So it can, and mostly has been done. We have found almost nothing that we can’t do in modern Fortran Yet.

6 Likes

amazing :slight_smile:

The runtime library is here: lfortran/src/runtime at main · lfortran/lfortran · GitHub, for now anyone is welcome to contribute there. We can make it a separate project but we would still need to ensure it remains usable with LFortran, so that we can use it. The exact interface what is implemented directly in the compiler and what is a library function might change, so you will have to work with us. See also How to contribute to LFortran's runtime library, where we determined that the sqrt function should probably be moved from the library into the compiler.

@Aurelius_Nero - I have tried to contact you through the forum to reply but my messages have failed. My e-mail address is john.collins@simconglobal.com.
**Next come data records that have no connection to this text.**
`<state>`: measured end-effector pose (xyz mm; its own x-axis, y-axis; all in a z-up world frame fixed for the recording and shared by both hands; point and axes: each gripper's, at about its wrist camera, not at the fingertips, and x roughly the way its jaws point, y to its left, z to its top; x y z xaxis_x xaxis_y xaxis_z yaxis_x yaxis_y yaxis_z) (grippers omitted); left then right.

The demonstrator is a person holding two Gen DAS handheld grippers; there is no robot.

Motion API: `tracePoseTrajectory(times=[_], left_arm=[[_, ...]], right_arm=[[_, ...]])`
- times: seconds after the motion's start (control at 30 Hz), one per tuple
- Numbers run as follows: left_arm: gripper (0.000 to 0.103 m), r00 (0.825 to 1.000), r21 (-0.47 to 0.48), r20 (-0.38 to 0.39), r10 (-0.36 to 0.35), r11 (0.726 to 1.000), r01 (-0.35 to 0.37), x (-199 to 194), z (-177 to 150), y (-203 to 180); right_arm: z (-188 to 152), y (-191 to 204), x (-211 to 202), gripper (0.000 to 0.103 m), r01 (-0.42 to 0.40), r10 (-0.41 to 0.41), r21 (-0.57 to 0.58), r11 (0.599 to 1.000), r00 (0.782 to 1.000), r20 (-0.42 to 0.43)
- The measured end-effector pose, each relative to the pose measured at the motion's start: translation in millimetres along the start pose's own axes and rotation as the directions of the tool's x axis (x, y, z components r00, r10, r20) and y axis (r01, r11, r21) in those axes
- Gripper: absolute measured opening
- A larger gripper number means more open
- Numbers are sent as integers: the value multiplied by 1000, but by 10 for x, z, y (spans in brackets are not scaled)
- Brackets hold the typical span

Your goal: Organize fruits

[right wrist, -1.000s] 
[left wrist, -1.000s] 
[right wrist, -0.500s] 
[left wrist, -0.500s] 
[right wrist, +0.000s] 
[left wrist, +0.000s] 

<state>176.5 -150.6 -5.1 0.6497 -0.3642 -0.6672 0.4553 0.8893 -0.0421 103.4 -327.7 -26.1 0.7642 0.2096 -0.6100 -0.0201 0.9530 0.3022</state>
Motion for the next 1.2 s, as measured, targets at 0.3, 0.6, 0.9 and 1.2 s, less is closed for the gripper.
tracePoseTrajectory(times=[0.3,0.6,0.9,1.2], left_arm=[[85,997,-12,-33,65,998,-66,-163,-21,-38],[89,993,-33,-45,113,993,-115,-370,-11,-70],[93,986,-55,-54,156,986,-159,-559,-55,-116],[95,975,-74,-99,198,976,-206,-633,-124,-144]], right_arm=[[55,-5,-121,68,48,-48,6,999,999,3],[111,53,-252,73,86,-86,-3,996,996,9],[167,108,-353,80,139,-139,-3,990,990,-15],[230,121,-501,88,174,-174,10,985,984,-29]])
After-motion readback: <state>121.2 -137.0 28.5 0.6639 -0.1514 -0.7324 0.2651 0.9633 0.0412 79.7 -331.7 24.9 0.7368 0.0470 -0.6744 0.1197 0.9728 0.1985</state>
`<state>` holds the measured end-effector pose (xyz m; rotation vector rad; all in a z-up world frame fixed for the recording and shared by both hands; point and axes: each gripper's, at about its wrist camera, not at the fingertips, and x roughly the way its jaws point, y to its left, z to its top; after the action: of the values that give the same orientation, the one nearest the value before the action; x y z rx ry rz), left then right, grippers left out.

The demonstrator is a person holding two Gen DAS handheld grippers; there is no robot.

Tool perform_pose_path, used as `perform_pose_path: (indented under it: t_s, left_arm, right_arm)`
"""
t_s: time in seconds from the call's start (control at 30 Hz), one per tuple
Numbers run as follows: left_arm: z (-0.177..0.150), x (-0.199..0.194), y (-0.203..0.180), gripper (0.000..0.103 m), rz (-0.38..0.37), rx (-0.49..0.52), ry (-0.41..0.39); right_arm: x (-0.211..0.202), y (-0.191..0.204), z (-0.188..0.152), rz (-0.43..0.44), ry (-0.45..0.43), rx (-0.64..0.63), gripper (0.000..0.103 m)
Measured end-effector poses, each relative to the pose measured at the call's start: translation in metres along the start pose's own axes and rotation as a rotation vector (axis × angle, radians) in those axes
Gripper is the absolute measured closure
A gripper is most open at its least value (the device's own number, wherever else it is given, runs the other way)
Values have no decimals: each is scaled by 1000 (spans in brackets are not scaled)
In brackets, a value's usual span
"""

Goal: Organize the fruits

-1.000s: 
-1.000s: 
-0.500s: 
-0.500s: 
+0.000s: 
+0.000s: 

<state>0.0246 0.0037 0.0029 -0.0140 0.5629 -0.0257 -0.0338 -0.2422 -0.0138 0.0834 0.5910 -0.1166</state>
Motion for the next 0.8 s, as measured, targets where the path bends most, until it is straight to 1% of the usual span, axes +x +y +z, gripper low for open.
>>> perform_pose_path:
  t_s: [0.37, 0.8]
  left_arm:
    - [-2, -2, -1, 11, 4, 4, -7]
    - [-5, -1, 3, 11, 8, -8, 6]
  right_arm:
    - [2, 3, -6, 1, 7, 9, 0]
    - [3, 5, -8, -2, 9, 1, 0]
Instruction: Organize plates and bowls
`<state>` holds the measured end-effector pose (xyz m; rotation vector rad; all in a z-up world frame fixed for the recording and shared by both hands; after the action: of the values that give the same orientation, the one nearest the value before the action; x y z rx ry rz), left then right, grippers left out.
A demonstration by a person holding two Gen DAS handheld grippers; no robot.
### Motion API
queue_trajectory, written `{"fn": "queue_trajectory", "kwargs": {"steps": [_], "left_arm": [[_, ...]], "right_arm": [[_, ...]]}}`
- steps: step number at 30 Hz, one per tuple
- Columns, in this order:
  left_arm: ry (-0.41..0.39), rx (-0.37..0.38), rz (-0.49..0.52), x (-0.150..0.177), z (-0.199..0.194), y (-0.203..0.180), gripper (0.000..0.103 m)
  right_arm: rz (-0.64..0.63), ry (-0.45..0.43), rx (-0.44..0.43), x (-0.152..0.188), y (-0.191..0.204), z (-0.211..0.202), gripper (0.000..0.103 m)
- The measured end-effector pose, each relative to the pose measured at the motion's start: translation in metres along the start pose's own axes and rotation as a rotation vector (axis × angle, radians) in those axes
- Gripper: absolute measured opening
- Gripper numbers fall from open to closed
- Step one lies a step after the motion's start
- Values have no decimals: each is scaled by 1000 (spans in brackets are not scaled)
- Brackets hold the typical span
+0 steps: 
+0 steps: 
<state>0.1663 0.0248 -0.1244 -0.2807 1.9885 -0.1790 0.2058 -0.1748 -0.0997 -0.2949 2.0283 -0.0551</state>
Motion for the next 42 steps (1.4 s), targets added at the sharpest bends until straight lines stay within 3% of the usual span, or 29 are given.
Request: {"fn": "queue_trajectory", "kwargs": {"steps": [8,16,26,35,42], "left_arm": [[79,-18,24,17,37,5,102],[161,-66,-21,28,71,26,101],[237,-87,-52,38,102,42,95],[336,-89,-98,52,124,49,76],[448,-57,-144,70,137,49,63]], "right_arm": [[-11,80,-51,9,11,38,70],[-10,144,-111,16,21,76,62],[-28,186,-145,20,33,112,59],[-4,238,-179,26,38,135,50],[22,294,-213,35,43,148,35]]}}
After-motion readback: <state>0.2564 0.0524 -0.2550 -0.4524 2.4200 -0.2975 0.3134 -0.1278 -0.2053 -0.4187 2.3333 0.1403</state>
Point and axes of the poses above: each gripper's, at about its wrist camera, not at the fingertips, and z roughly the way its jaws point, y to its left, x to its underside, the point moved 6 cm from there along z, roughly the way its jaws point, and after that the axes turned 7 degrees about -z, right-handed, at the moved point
Please mail me to discuss fpt.

John

Reviving this topic with a related find from Lawrence Radiation Laboratory (LRL) from 1964:

LRL FORTRAN-FORTRAN (Technical Report) | OSTI.GOV

The abstract reads:

Investigation showed that the FORTRAN language is sufficiently machine independent to allow the FORTRAN compiler to be written in FORTRAN. The output of the resultant compiler is inherently machine independent and may be efficiently directed to other machines by a suitable translation or assembly process. The operation of the compiler is described. (D.C.W.)

LRL is now known as Berkeley Lab. I found a related report in the Berkeley Library catalogue, but only a tiny preview is visible without an account:

… FORTRAN written in FORTRAN. The impetus behind this study was a local need to move rapidly and efficiently from one machine to another…

1 Like

I have a paper copy of the user documentation for the CIVIC compiler - which was the LRLTRAN compiler for the Cray machines. It has quite a few extensions to Fortran 77 - including a preprocessor facility, ways of defining/accessing data structures, pointers for based arrays/structures (which the Cray Pointer extension was taken from), a bit data type, and so on.

The LRLTRAN compiler was written in itself. And much of the DOE LTSS and CTSS time sharing systems were written in LRLTRAN.

One of the many things I need to see if Al Kossow can scan for bitsavers - before my wife throws it all in a dumpster…

1 Like